Task objective.
Using the data below, copy out all lines with the word "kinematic".
--- Records for this task ---
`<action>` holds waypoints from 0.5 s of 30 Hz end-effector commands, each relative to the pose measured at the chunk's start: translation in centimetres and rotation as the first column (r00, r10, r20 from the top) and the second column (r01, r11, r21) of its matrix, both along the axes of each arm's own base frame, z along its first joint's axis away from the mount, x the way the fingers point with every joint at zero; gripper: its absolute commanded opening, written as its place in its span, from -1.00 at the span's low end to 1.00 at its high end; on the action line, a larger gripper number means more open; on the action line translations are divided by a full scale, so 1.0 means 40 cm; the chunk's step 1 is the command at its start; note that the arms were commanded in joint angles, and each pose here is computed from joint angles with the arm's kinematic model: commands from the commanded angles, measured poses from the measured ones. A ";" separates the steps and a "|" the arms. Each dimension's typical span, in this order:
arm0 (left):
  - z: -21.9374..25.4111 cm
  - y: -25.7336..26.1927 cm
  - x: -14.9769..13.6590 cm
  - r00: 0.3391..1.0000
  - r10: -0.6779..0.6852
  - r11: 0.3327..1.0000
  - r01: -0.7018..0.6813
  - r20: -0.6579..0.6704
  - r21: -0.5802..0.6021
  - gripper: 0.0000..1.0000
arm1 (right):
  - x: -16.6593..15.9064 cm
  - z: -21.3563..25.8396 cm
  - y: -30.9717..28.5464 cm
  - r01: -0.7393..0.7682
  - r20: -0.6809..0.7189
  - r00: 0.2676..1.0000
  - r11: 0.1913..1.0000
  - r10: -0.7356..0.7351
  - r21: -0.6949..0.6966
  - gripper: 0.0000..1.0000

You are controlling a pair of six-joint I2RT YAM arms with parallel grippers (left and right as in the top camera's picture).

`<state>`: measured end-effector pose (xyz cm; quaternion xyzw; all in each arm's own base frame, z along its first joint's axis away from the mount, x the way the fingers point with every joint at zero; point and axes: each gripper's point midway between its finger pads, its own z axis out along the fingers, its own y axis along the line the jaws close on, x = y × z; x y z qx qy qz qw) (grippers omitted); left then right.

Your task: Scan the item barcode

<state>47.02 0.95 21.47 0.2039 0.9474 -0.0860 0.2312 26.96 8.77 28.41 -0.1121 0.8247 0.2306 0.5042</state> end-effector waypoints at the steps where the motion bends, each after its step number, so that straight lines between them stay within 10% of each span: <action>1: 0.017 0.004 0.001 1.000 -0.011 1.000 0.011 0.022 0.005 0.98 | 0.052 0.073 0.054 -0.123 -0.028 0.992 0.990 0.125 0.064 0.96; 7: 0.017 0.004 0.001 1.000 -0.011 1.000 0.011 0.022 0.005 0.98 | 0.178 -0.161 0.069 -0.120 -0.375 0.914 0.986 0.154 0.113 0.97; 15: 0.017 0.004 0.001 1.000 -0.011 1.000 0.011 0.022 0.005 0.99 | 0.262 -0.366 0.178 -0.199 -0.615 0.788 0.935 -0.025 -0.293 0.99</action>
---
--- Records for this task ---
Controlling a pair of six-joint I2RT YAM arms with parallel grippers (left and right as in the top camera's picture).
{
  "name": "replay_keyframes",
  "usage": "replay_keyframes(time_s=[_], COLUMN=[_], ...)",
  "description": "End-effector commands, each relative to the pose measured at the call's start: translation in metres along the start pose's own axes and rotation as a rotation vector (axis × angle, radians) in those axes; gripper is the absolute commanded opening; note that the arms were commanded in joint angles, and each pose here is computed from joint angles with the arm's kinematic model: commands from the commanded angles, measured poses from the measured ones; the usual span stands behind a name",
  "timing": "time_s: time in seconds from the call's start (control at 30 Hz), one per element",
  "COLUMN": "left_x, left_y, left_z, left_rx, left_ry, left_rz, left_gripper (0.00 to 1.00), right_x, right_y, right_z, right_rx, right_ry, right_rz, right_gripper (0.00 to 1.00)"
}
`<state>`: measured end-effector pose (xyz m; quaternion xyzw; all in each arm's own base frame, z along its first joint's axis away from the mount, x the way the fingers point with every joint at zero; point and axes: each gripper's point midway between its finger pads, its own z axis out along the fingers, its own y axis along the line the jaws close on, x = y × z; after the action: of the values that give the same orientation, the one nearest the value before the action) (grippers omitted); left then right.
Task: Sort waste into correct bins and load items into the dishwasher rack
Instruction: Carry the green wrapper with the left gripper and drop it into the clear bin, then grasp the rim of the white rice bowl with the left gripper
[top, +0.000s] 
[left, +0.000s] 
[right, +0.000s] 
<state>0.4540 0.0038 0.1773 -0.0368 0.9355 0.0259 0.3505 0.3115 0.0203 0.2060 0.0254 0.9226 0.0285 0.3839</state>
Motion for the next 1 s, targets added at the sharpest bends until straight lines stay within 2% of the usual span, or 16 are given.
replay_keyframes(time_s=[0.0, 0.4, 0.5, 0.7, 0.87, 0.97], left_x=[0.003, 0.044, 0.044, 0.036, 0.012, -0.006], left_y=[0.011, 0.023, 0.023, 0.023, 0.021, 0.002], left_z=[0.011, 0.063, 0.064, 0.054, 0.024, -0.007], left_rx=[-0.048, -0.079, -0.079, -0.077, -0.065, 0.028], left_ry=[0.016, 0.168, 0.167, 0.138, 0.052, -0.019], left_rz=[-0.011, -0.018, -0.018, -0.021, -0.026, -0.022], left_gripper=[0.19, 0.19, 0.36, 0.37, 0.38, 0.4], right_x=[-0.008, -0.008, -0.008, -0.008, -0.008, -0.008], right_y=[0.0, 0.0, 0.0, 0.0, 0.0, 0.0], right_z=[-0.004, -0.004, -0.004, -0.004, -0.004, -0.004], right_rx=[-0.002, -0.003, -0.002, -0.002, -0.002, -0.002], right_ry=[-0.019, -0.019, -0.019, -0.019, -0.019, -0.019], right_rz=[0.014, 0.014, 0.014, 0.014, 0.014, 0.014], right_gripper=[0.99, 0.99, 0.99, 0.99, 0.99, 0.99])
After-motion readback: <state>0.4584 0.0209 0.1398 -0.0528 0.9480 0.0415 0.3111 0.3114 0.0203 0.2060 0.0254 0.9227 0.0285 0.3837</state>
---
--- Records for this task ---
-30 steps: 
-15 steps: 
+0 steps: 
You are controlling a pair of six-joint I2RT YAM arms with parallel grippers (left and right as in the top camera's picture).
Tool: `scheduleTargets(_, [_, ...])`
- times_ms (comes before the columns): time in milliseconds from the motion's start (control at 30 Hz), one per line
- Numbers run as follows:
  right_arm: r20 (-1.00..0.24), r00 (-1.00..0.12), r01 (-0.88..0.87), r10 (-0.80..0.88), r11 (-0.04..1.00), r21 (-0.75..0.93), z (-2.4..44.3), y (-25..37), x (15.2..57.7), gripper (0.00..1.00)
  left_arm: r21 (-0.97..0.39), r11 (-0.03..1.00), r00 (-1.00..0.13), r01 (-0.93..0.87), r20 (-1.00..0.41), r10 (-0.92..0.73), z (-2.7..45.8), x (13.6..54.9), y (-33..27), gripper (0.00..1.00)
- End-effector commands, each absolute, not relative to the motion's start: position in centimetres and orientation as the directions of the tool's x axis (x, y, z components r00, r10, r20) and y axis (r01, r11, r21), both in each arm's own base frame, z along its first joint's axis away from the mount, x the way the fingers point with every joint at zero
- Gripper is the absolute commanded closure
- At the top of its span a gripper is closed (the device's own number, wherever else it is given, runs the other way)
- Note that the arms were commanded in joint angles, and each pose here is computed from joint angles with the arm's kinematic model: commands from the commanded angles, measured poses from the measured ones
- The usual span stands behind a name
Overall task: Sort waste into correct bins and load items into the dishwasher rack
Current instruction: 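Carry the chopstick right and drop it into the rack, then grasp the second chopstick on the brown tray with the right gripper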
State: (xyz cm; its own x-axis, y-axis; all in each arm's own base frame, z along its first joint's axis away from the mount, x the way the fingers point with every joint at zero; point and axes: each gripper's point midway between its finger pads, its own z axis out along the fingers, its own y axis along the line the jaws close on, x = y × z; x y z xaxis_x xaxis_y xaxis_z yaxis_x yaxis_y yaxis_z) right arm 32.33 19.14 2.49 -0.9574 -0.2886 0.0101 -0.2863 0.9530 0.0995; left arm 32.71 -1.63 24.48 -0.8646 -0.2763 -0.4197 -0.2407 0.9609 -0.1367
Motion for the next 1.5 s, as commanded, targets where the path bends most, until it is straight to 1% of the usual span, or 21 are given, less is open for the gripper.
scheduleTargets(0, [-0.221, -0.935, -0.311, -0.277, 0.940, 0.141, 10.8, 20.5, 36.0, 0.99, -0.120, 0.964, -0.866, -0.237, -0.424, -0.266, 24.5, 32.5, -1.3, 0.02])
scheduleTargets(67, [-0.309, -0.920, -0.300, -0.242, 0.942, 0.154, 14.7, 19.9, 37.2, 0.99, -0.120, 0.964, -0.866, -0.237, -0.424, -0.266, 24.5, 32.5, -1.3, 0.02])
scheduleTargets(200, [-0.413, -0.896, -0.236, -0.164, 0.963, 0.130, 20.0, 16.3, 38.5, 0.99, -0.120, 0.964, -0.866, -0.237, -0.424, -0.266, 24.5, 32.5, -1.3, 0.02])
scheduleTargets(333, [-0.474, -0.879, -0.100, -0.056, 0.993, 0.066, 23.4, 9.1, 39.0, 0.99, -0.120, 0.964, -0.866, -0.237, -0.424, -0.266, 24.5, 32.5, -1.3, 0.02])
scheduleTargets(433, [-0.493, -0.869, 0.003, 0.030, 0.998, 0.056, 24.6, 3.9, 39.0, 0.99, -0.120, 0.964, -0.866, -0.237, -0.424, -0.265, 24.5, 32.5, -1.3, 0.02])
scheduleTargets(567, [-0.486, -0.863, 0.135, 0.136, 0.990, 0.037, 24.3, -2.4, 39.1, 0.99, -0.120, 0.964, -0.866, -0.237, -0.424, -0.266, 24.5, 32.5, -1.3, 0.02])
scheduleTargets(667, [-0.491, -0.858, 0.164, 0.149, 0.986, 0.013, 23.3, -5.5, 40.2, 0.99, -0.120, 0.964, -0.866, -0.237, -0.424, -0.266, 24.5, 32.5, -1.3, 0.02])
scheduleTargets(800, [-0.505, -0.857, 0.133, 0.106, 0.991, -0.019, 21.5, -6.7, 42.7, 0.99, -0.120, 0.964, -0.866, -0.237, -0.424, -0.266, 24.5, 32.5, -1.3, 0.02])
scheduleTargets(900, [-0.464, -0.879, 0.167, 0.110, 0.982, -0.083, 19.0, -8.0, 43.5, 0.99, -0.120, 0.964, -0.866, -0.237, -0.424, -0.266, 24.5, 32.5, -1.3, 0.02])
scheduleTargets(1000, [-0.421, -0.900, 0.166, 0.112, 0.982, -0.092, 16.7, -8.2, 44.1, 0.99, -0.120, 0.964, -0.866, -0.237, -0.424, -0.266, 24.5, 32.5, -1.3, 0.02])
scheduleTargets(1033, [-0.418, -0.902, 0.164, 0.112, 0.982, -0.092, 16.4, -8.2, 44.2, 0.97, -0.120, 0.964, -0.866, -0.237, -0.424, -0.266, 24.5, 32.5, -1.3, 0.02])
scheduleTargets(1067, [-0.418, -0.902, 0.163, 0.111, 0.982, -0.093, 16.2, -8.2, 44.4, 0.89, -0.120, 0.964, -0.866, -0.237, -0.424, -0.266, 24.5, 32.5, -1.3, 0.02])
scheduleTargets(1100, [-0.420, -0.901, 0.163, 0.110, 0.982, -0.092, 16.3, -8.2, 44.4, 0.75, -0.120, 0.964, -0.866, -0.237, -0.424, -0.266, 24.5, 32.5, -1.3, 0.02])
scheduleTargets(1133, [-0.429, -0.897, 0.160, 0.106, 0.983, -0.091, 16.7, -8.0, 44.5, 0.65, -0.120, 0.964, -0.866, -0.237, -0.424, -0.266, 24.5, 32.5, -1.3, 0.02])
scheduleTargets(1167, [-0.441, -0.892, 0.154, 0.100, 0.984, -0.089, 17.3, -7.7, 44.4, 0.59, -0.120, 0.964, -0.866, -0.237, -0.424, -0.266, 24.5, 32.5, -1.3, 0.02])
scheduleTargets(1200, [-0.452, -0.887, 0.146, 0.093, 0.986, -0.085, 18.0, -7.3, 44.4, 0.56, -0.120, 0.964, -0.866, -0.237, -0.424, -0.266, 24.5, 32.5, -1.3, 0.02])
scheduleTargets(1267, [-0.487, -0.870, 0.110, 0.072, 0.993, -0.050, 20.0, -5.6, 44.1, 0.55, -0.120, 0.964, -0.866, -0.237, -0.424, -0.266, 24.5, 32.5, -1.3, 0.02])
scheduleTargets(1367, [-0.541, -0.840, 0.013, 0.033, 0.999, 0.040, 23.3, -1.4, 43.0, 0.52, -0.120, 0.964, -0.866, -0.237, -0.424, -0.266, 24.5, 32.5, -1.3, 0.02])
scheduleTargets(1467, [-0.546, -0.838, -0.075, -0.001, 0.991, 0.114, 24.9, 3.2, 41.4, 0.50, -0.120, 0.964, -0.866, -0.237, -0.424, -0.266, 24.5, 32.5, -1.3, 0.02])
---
Worked solution.
`<action>` holds waypoints from 0.5 s of 30 Hz end-effector commands, each relative to the pose measured at the chunk's start: translation in centimetres and rotation as the first column (r00, r10, r20 from the top) and the second column (r01, r11, r21) of its matrix, both along the axes of each arm's own base frame, z along its first joint's axis away from the mount, x the way the fingers point with every joint at zero; gripper: its absolute commanded opening, written as its place in its span, from -1.00 at the span's low end to 1.00 at its high end; on the action line, a larger gripper number means more open; on the action line translations are divided by a full scale, so 1.0 means 40 cm; the chunk's step 1 is the command at its start; note that the arms were commanded in joint angles, and each pose here is computed from joint angles with the arm's kinematic model: commands from the commanded angles, measured poses from the measured ones. A ";" separates the steps and a "|" the arms. Each dimension's typical span, in this order:
  "description": "End-effector commands, each relative to the pose measured at the call's start: translation in metres along the start pose's own axes and rotation as a rotation vector (axis × angle, radians) in those axes; gripper is the absolute commanded opening; note that the arms were commanded in joint angles, and each pose here is computed from joint angles with the arm's kinematic model: commands from the commanded angles, measured poses from the measured ones; the usual span stands behind a name",
- Note that the arms were commanded in joint angles, and each pose here is computed from joint angles with the arm's kinematic model: commands from the commanded angles, measured poses from the measured ones

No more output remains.